Le Dr Rahman recommande l’utilisation des outils numériques pour faciliter la recherche des contacts. Il assure qu’en utilisant ce genre d’outil, toute personne possiblement atteinte du virus pourrait être identifiée plus rapidement. Il salue aussi l’utilisation de l’intelligence artificielle et les données sur les secteurs les plus achalandés pour guider les décisions de la province sur les mesures de distanciation.

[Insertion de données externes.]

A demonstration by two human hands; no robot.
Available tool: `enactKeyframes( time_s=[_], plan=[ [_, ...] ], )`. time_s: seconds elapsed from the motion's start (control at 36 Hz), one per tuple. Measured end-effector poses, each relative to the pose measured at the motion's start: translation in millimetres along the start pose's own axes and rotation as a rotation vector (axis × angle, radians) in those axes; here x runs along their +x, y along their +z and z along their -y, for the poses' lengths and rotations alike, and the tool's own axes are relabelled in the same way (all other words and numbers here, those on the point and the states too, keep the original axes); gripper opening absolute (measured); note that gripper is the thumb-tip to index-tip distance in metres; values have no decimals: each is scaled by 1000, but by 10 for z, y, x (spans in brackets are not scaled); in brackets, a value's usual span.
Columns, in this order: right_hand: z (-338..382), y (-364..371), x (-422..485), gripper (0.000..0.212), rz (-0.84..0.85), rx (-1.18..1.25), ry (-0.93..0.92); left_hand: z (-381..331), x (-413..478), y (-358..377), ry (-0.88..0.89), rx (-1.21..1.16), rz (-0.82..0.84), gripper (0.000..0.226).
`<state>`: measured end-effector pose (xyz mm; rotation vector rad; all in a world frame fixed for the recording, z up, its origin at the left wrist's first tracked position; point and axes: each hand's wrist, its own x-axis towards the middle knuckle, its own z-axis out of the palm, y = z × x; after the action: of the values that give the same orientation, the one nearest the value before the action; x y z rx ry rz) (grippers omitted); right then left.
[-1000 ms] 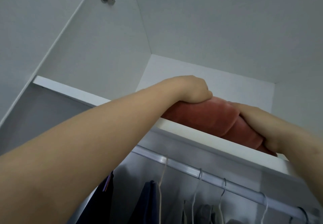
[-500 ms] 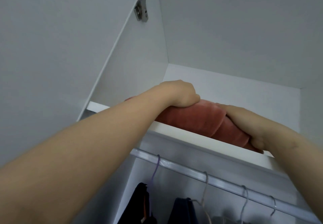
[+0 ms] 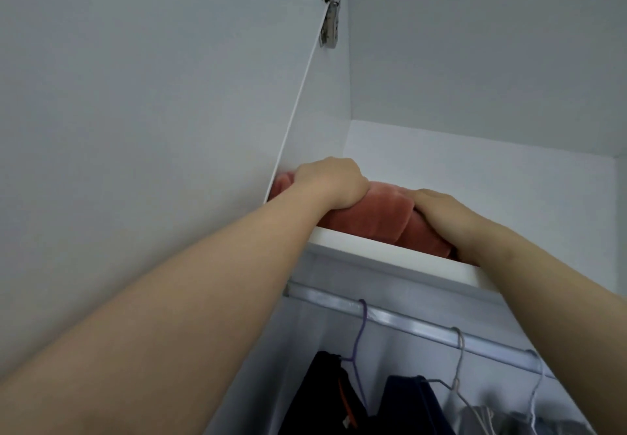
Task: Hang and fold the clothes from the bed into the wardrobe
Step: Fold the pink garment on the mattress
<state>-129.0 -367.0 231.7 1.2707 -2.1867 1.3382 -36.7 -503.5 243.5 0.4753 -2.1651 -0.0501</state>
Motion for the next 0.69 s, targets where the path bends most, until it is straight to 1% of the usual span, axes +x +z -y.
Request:
enactKeyframes(
  time_s=[0.11, 0.19, 0.25, 0.33, 0.42, 0.47, 0.53, 0.58, 0.69],
  plan=[
    [12, -29, -93, 32, -122, -168, -72, -56, -81, 15, 0, -5, -45, 37],
    [5, -58, -177, 36, -164, -286, -91, -146, -169, 31, 7, -18, -102, 37],
    [-5, -94, -260, 33, -175, -308, -91, -240, -226, 47, 24, -45, -142, 36],
    [-49, -198, -406, 25, -151, -285, -82, -440, -324, 66, 82, -131, -183, 32],
    [-103, -382, -610, 11, -129, -214, -13, -725, -451, 91, 190, -249, -172, 27],
    [-145, -525, -770, 15, -130, -187, 27, -928, -558, 114, 242, -332, -120, 26],
    [-178, -665, -930, 19, -164, -169, 48, -1117, -662, 135, 261, -486, -35, 26],
    [-209, -798, -1077, 17, -217, -126, 56, -1304, -778, 160, 271, -634, 27, 24],
    [-266, -1003, -1429, 17, -346, -96, 36, -1627, -1034, 205, 302, -791, -5, 20]
  ],
)
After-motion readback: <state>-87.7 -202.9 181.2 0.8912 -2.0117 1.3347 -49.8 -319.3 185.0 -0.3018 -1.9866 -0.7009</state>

Il explique que si la province peut identifier jusqu’à 70 à 80 % des contacts quand une personne est déclarée positive, il est possible de réduire la propagation du virus à environ 5 à 10 % de la population. Si ce travail est moins efficace, jusqu'à la moitié de la population pourrait éventuellement être atteinte du virus.

Ce virus sera encore présent jusqu'à un à deux ans. Il faudra gérer ce virus très efficacement et trouver des solutions intelligentes, soutient le Dr Rahman.

Le Dr Rahman indique que depuis les deux dernières semaines, la province n’a recensé aucun nouveau cas lié au foyer d’éclosion dans la maison funéraire Caul. Dans les premières semaines suivant l’éclosion au salon funéraire.

À cause du faible nombre de nouveaux cas et de décès dans la province depuis les dernières semaines (16 nouveaux cas depuis le 13 avril), il était relativement difficile de présenter de nouveaux scénarios sur la capacité des hôpitaux, comme le Dr Rahman a fait le 7 avril dernier. Pour cette raison, la province a décidé de se concentrer sur les prévisions à court terme, explique-t-il.